Compression is useful because it reduces resources required to store and transmit data. Lossless data compression algorithms usually exploit statistical redundancy to represent data without losing any information, so that the process is reversible. DEFLATE is a variation on LZ optimized for decompression speed and compression ratio, but compression can be slow. The best modern lossless compressors use probabilistic models, such as prediction by partial matching. Wheeler transform can also be viewed as an indirect form of statistical modelling. The class of grammar-based codes are gaining popularity because they can compress highly repetitive input extremely effectively, for instance, a biological data collection of the same or closely related species, a huge versioned document collection, internet archival, etc. The basic task of grammar-based codes is constructing a context-free grammar deriving a single string.
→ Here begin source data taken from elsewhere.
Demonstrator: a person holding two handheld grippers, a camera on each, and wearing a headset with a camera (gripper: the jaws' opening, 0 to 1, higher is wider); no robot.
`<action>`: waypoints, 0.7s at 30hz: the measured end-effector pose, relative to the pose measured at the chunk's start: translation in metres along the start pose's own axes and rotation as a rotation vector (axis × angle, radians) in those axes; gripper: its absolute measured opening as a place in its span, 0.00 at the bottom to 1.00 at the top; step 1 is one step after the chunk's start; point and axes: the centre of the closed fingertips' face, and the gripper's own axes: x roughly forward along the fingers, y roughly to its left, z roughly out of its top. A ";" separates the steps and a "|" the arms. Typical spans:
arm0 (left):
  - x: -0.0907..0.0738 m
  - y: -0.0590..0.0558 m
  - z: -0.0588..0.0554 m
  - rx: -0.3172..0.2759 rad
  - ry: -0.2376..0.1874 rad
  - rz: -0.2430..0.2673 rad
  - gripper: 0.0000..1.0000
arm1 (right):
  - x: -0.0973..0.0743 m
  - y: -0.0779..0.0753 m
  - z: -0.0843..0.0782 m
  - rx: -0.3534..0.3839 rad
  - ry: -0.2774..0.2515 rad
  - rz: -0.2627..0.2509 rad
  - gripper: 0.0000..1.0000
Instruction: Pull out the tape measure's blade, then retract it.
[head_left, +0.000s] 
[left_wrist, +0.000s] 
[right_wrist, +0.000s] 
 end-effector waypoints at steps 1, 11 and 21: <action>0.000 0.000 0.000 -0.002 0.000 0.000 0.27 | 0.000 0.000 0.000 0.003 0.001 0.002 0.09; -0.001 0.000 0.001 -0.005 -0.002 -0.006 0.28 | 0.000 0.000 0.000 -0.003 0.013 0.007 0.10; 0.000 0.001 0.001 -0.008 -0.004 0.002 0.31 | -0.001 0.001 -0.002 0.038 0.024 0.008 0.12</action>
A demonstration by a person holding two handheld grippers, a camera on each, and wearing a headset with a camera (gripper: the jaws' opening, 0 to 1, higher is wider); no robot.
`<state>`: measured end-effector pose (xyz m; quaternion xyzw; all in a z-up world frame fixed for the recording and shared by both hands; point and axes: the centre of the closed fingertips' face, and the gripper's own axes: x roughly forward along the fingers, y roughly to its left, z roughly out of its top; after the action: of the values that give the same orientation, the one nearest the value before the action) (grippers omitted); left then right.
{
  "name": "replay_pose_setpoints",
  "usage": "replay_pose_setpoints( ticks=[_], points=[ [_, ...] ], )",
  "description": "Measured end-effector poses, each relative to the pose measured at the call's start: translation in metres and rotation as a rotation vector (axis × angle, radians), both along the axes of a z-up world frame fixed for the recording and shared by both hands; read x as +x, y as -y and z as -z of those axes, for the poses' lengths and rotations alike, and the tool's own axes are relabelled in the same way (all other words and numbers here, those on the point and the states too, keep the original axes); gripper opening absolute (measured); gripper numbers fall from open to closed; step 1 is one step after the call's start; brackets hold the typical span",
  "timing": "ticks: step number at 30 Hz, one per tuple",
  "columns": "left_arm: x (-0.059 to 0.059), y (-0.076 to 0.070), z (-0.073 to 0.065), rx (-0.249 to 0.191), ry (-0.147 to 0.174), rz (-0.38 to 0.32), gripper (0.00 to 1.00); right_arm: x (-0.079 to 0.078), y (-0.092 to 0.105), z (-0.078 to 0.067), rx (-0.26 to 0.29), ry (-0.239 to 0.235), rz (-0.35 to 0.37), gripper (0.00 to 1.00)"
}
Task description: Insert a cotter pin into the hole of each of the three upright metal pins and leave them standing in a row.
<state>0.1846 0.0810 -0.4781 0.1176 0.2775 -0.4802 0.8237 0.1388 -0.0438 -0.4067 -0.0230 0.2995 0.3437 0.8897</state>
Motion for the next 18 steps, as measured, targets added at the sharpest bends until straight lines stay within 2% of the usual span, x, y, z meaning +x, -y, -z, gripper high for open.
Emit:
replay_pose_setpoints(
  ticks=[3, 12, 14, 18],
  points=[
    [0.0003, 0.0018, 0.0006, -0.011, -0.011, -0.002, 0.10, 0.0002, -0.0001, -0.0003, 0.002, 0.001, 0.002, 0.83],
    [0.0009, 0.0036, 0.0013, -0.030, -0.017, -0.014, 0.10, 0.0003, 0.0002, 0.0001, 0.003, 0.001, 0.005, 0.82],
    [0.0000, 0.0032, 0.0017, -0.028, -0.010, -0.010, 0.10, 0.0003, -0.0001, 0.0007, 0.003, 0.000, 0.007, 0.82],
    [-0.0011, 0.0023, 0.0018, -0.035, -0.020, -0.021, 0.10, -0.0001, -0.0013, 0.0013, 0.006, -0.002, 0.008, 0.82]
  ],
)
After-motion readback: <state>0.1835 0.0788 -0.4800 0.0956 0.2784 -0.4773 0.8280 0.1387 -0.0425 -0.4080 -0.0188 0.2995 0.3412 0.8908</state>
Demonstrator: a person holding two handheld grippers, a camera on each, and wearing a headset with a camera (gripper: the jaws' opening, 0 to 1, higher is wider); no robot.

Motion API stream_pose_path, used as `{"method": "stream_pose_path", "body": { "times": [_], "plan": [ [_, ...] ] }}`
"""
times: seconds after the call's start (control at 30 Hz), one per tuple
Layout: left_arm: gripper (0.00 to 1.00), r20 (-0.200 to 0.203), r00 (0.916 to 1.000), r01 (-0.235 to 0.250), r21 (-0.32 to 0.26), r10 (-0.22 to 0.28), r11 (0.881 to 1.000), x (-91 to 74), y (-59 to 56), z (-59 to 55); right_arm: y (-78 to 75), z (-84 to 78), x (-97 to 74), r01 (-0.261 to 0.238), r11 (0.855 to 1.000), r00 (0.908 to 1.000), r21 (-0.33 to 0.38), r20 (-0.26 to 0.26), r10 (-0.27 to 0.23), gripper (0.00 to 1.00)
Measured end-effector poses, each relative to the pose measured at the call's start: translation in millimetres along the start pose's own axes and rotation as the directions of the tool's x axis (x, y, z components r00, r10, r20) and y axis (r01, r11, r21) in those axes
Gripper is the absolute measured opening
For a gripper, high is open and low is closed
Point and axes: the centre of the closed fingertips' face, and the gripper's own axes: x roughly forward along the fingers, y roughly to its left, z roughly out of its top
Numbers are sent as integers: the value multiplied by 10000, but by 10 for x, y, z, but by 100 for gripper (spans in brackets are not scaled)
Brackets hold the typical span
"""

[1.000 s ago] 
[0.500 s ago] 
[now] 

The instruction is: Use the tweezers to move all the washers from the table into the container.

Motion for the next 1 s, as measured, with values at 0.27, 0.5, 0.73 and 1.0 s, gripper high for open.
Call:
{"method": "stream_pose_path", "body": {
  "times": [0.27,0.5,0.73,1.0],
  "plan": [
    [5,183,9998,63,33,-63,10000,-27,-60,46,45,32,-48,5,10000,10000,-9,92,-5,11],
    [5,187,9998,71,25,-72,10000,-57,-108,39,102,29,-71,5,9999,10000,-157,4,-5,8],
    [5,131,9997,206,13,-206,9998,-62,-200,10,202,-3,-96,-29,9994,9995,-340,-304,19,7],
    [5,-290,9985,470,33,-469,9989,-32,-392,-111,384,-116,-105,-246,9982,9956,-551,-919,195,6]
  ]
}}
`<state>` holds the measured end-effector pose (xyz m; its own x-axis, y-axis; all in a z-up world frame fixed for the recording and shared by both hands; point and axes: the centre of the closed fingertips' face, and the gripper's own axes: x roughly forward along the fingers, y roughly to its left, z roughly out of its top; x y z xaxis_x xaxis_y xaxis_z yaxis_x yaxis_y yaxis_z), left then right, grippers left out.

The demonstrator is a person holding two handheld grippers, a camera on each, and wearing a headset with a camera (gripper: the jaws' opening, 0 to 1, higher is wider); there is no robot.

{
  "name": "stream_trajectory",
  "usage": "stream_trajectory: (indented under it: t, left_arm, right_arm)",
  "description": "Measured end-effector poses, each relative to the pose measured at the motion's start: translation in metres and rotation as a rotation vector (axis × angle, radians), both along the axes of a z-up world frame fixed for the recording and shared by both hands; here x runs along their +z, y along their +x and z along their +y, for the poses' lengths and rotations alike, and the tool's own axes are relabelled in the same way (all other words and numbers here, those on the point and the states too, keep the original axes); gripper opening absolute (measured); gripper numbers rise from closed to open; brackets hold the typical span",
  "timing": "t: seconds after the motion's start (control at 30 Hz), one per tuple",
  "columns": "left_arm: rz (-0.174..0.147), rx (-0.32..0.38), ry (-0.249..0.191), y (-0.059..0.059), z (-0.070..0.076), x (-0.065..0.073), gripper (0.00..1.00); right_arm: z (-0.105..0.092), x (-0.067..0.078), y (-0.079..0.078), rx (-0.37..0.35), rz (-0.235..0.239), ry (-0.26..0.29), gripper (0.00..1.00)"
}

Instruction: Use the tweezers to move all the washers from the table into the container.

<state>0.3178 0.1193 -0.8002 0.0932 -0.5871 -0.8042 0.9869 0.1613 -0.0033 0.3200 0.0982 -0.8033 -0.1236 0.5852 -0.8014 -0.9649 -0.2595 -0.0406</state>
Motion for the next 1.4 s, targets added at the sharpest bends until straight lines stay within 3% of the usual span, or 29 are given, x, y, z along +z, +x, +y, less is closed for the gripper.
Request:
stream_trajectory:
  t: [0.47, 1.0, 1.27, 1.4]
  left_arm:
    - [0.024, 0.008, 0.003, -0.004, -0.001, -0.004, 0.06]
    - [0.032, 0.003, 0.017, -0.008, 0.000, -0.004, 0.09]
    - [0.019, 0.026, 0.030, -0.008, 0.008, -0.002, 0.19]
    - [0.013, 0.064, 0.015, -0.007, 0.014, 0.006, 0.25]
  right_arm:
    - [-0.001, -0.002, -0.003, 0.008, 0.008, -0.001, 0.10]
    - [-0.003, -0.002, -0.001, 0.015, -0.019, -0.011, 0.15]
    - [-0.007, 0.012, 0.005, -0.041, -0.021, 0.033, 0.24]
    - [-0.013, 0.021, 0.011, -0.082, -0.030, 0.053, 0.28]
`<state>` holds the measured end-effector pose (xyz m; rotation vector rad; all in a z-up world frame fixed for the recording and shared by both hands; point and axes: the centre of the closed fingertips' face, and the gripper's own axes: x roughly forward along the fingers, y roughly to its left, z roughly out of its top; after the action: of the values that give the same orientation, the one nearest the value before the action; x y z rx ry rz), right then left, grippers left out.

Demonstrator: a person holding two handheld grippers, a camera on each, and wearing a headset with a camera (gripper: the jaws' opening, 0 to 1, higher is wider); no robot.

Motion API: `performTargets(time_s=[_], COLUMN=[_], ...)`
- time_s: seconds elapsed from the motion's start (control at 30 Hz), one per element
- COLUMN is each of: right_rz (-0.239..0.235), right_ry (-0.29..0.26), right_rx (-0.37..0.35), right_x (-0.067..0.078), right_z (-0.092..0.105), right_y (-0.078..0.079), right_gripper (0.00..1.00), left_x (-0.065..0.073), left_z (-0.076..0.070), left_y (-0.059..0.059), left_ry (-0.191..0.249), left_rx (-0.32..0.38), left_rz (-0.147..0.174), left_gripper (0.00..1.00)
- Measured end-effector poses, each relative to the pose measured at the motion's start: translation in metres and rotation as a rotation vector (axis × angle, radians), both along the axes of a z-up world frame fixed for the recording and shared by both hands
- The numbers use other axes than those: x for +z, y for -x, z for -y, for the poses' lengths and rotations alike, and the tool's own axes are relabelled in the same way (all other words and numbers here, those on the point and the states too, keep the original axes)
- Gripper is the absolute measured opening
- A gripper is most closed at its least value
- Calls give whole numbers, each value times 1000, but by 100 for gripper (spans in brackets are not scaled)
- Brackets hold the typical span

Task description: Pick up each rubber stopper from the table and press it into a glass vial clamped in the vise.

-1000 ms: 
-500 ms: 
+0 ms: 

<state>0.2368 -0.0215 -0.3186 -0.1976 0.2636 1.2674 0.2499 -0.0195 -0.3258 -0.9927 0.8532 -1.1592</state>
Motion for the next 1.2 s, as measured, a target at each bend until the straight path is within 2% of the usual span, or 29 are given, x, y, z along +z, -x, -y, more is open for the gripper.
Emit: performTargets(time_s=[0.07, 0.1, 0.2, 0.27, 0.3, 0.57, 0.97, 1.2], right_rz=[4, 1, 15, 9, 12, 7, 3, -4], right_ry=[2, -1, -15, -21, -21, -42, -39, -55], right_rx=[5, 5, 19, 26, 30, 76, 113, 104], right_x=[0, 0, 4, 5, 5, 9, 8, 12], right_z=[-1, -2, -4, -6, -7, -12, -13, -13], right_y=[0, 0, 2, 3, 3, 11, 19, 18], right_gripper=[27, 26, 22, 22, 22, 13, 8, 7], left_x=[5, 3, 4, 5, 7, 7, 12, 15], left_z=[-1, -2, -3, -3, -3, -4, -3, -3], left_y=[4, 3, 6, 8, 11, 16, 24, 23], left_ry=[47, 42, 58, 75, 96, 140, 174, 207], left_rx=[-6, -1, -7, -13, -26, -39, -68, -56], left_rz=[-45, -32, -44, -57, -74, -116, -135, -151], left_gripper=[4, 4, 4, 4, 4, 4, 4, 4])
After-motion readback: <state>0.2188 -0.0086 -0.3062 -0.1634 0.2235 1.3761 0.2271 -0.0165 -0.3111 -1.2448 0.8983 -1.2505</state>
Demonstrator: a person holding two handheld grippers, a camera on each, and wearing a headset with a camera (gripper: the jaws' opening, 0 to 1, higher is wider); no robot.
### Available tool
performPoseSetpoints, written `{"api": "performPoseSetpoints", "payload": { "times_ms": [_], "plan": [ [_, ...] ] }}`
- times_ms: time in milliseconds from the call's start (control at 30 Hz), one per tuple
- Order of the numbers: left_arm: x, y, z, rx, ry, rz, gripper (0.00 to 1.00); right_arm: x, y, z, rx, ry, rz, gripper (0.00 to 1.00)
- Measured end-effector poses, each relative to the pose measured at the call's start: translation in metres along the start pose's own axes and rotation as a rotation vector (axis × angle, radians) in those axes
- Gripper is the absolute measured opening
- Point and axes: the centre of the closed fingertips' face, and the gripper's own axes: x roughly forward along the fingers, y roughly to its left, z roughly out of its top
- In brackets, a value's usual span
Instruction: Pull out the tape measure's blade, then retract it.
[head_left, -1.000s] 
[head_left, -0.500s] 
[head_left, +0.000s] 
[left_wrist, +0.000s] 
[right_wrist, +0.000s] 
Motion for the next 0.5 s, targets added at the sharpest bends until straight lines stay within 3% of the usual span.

In a further refinement of the direct use of probabilistic modelling, statistical estimates can be coupled to an algorithm called arithmetic coding. Lossy data compression is the converse of lossless data compression. In the late 1980s, digital images became more common, and standards for compressing them emerged. In the early 1990s, lossy compression methods began to be widely used. Lossy image compression can be used in digital cameras, to increase storage capacities with minimal degradation of picture quality. However a new, alternative view can show compression algorithms implicitly map strings into implicit feature space vectors, and compression-based similarity measures compute similarity within these feature spaces. When one wishes to emphasize the connection, one may use the term differential compression to refer to data differencing.